The first birth from a dead husband’s sperm took place in 2013 in Vietnam. Specifically, the husband died three years earlier due to a traffic accident, and the wife immediately took sperm from his body for storage and use. It is quite a consummate ending when the wife used such stored sperm to give birth of a twin of healthy boys. For Ms Vong Ngoc Huyen’s recent case, her sole son passed away and before his death, with his sperm deposited at Tu Du hospital.

At the moment, Ms. Huyen wants to take back her son’s sperm for in-vitro fertilization of her daughter-in-law (her son and daughter-in-law only celebrated their wedding ceremony without having yet registered their marriage). Is Ms. Huyen’s request is in accordance with the law? In reference to Decree 10/2015/ND-CP stipulating the childbirth by means of in-vitro fertilization and the surrogacy for humanitarian purposes, “sperm” is defined as the male gamete, and sperm storage must be carried out as part of medical examination and treatment establishments that have performed in-vitro fertilization in order to store and preserve sperm for the implementation of in-vitro fertilization techniques. The person requesting storage will then sign a civil contract with the storage service provider (except for a donation) and pay a storage fee. In cases where a sperm depositor becomes deceased and the sperm storage establishment receives a notice attached to a copy of the legal death certificate from the depositor’s family, such depositor’s sperm must be destroyed, except for the case where such depositor’s spouse makes an application for further storage and maintains payment of the storage and preservation fee.

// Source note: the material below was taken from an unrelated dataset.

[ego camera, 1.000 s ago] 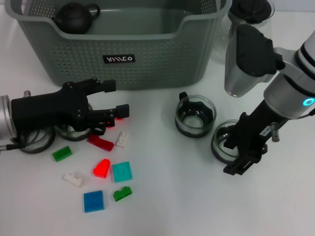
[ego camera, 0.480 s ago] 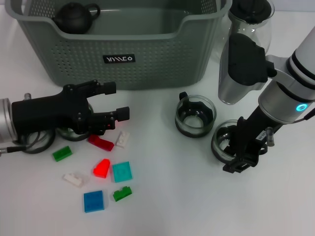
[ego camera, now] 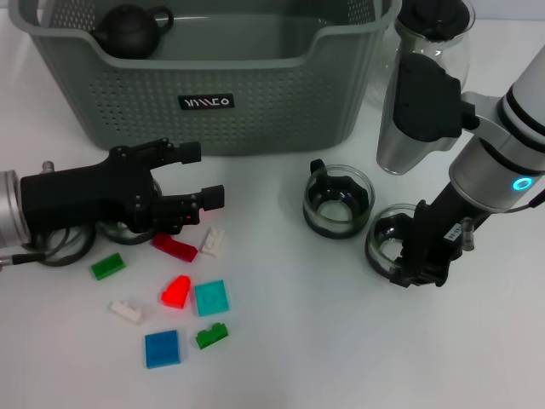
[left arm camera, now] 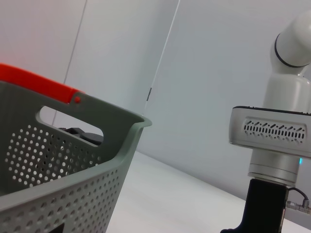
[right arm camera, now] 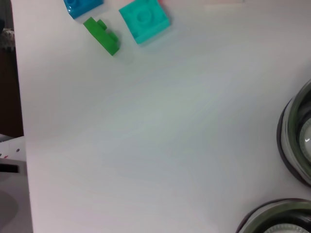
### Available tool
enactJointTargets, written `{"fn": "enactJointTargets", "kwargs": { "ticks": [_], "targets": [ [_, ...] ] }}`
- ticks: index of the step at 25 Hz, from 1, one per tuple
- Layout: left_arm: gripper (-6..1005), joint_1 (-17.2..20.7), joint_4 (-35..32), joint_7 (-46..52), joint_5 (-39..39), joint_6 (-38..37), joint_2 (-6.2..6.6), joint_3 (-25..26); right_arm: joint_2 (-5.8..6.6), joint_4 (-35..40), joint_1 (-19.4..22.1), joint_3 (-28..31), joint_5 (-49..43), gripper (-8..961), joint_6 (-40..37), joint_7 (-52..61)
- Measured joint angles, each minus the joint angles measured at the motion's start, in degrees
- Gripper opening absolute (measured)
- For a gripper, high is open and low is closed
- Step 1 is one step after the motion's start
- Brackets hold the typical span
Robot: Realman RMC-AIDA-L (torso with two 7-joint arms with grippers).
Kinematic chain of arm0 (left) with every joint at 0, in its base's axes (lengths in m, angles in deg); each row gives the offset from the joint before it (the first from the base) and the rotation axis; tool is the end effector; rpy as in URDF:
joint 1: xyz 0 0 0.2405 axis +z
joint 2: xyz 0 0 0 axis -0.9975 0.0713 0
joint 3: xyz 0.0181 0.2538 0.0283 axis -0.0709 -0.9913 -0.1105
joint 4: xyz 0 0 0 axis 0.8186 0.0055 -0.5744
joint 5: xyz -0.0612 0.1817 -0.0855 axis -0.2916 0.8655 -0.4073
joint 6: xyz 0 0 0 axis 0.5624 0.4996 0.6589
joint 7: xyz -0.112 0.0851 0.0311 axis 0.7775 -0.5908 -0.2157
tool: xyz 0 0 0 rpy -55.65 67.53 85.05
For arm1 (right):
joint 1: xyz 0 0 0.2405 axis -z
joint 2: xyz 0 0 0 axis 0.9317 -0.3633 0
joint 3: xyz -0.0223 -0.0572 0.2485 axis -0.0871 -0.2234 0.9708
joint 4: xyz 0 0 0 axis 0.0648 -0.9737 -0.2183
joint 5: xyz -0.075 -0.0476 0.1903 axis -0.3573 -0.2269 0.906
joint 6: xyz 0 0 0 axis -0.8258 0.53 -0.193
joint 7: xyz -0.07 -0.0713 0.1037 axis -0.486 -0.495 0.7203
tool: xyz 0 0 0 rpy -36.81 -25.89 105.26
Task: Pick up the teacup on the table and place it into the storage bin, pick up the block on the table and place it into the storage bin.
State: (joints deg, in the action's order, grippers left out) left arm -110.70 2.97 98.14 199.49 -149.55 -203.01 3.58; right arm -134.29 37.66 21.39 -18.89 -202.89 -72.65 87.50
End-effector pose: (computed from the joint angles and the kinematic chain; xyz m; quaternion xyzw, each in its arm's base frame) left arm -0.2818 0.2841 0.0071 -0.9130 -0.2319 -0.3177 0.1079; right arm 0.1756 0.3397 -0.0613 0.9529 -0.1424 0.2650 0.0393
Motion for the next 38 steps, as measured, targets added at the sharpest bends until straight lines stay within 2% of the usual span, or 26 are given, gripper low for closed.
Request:
{"fn": "enactJointTargets", "kwargs": {
  "ticks": [1,8,15,21,24,26,30,32,34,38],
  "targets": [
    [877,0.01,0.00,-0.13,0.00,0.00,0.00,0.00,0.00,0.11,0.10,0.02,0.03,111,0.04,-0.09],
    [877,0.31,0.00,-0.41,0.00,-0.13,0.00,0.81,0.16,3.63,1.52,1.77,1.03,85,-2.79,-0.13],
    [878,0.66,0.49,-1.48,0.00,-0.14,0.00,1.49,0.28,9.42,4.32,9.33,1.86,67,-8.93,-1.37],
    [878,0.50,0.79,-1.75,0.00,-0.36,0.06,1.50,0.37,11.18,4.66,14.25,3.55,62,-14.27,-2.59],
    [878,0.59,0.79,-1.76,0.00,-0.47,0.10,1.50,0.61,14.10,4.19,19.70,6.50,62,-19.50,-2.29],
    [877,0.72,0.79,-1.77,0.00,-0.49,0.09,1.49,1.68,15.71,3.60,22.05,10.86,62,-20.99,-0.84],
    [877,1.11,0.79,-1.85,0.17,-0.38,0.01,1.49,5.94,16.96,2.06,23.00,26.23,60,-21.19,3.29],
    [877,1.28,0.79,-1.87,0.22,-0.14,0.00,1.49,7.59,16.71,0.54,24.94,32.93,59,-20.96,4.35],
    [877,1.42,0.79,-1.88,0.22,-0.09,0.00,1.49,8.25,16.35,-1.81,28.61,36.61,58,-20.81,5.12],
    [877,1.47,0.79,-1.90,0.29,-0.09,0.07,1.50,8.36,13.62,-7.92,35.82,37.45,59,-18.19,5.43]
  ]
}}
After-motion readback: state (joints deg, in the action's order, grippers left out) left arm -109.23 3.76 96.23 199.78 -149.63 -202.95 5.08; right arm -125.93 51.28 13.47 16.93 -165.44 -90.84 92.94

The wife may then use this sperm. Thus, Vietnamese law has made progress in the regulation on the use of the dead’s sperm. For Ms. Huyen’s case, although her son and her daughter-in-law actually celebrated a wedding, they had not yet been registered for marriage. Therefore, pursuant to the Law on Marriage and Family, they are not recognized by law as husband and wife. Therefore, Ms. Huyen’s daughter-in-law will not be eligible to decide on the continued storage and use of her late husband’s sperm. As regulated by law, Ms. Huyen falls out of the subjects who have the right to decide the storage and use of her son’s sperm at Tu Du Hospital.

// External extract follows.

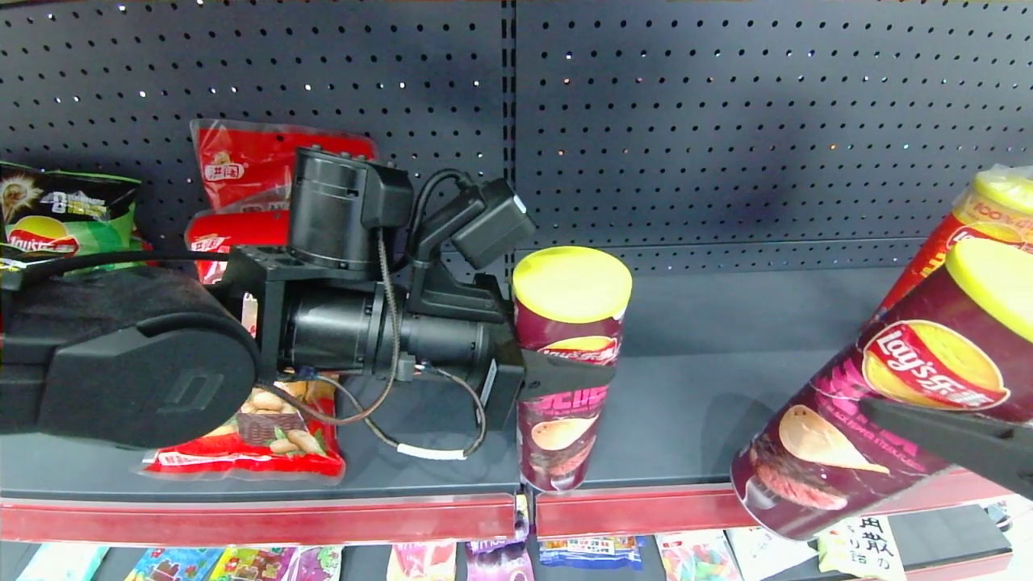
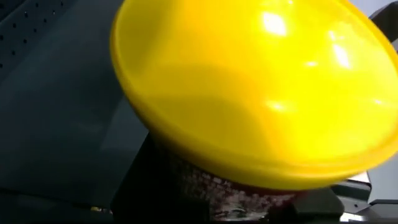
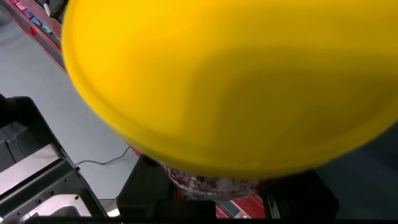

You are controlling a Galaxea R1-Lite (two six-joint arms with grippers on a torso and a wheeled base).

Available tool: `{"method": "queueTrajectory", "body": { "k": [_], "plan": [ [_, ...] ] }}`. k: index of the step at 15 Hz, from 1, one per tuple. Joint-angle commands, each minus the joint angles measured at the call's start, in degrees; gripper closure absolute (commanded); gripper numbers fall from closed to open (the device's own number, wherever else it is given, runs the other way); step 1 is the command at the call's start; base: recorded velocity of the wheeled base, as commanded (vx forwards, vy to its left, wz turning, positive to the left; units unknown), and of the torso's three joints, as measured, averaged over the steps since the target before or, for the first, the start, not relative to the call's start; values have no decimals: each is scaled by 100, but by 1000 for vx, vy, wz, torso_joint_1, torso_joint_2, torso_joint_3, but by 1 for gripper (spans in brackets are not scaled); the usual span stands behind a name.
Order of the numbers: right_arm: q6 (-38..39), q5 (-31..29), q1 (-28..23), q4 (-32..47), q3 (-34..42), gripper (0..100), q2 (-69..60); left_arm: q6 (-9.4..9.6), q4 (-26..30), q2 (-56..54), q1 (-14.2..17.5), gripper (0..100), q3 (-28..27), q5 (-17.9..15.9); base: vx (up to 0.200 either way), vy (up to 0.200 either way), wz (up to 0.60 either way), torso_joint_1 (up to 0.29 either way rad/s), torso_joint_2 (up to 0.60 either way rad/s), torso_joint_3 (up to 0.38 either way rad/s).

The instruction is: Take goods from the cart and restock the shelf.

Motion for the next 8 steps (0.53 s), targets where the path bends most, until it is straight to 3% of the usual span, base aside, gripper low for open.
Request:
{"method": "queueTrajectory", "body": {
  "k": [1, 6, 8],
  "plan": [
    [-6, 1, 2, -6, -109, 100, 201, 6, -16, -116, 0, 0, 149, 1, 0, 0, 0, 0, 0, 0],
    [-24, 10, 2, -24, -873, 100, 1211, -20, -183, -213, 17, 0, 343, 10, 0, 0, 0, 0, 0, 0],
    [-33, 27, 2, -24, -1366, 100, 1791, -20, -192, -494, 44, 0, 756, 45, 0, 0, 0, 0, 0, 0]
  ]
}}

Are sperm considered an asset to become the legacy of a deceased husband?

Article 612 of the 2015 Civil Code states that any estate includes the dead’s personal property and that which is in common possession with others. Article 105 of this Code also provides any property includes “objects, money, valuable papers and property rights”, which are movable or real property.

Like many countries in the world, the Vietnamese civil law divides assets into two categories: movable property and real property. As aforesaid, Decree 10/2015 defines sperm as men’s gametes, so are sperm considered an asset as stipulated by the Civil Code? If a person’s right to assets encompasses his obligations and rights (object related rights, man related rights, cognitive rights), then sperm will indicate an asset’s unrelated right because the asset’s unrelated rights belongs to the human essence, aiming to satisfy the spiritual needs beyond an economic nature. However, if it is assumed that sperm do not belong to the moral rights, this is inaccurate because moral rights are not transferrable – not allowed to buy, sell, give, or inherit (except for cases where any heirs have the right to protect the honour, dignity, prestige and integrity of the deceased’s works). Meanwhile, the law does not ban men from giving their sperm or a man has the right to leave his will giving sperm for his wife’s use.

Thus, from the perspective of legal science, sperm is not an asset, but may be viewed as a non-asset based interest whereby the subject is entitled to give or leave it in an inheritance will. However, because this is a type of rather special right concerning morality and humanity, the law needs to meet both the scientific and humane criteria.

In these days of science rapidly developing, the law is struggling to keep pace. In order to resolve the cases that happen in practice like Ms. Huyen’s said case, the law cannot be idle on these said issues. As society becomes disrupted, the law equally needs to update to provide consistency.

In our thinking, it is time for legislators to start talking about “the rights to sperm inheritance”.